BEGIN Supplied material

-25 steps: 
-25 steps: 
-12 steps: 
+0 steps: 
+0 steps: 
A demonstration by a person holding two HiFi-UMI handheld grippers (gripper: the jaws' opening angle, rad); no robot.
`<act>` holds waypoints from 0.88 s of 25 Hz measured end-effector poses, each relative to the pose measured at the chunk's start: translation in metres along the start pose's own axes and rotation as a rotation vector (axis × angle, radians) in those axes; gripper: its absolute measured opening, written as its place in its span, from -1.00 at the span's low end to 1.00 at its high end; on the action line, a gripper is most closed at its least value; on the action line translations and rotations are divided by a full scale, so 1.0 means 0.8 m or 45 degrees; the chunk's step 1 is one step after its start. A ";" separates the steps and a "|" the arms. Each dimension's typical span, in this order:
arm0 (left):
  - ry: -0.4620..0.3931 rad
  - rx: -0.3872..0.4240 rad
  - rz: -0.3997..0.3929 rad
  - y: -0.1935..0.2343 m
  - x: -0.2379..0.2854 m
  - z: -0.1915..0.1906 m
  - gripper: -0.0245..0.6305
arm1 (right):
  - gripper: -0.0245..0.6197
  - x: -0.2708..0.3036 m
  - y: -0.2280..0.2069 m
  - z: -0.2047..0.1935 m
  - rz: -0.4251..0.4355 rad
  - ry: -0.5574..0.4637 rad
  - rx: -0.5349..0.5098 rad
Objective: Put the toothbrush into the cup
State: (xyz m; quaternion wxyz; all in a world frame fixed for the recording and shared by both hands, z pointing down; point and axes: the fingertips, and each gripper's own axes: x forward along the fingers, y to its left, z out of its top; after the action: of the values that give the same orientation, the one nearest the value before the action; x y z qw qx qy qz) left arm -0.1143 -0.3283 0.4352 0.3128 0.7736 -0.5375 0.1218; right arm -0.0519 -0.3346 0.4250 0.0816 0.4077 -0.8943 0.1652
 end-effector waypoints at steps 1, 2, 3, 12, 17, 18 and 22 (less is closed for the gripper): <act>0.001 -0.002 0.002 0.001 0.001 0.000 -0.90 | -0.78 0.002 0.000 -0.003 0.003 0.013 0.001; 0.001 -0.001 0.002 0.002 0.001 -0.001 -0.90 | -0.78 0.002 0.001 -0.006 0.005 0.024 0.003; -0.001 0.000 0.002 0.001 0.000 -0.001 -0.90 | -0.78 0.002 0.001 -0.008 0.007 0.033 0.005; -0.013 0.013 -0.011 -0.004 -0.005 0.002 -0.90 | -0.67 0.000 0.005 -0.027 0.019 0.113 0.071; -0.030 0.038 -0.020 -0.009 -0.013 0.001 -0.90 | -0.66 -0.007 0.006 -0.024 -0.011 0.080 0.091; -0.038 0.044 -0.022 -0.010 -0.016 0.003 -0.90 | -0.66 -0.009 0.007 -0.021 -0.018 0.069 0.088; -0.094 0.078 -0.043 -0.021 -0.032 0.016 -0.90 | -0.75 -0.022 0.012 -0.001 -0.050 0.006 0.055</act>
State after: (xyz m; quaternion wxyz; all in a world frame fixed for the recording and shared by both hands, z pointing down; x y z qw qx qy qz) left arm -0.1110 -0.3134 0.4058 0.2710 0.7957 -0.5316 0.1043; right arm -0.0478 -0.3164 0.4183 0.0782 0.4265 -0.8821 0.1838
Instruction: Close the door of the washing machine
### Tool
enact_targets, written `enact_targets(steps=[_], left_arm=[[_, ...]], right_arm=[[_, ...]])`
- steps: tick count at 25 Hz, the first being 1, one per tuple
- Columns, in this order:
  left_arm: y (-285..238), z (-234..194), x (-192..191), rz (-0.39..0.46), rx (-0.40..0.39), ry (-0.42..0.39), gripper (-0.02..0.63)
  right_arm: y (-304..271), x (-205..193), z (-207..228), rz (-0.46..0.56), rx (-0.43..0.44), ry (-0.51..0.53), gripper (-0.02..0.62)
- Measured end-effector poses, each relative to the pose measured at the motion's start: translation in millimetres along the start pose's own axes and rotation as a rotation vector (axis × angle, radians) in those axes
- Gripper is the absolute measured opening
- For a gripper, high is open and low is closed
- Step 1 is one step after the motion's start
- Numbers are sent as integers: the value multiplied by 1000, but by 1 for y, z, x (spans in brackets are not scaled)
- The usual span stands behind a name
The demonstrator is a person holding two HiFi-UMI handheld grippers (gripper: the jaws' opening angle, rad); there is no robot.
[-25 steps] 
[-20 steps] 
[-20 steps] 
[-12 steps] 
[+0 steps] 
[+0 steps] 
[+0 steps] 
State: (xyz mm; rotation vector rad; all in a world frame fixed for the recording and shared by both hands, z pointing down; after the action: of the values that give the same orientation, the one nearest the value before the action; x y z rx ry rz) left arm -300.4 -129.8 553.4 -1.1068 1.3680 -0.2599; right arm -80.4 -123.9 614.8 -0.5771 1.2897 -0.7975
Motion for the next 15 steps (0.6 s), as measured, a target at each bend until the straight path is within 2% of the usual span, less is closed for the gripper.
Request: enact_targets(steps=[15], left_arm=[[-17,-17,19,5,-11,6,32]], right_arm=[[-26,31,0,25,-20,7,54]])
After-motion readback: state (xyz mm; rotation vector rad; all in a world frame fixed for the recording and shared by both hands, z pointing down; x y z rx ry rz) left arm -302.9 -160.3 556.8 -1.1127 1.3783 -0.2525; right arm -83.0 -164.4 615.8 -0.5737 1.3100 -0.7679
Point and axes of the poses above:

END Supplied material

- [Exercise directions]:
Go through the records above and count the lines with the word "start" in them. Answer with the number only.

- [Solution to this problem]:
3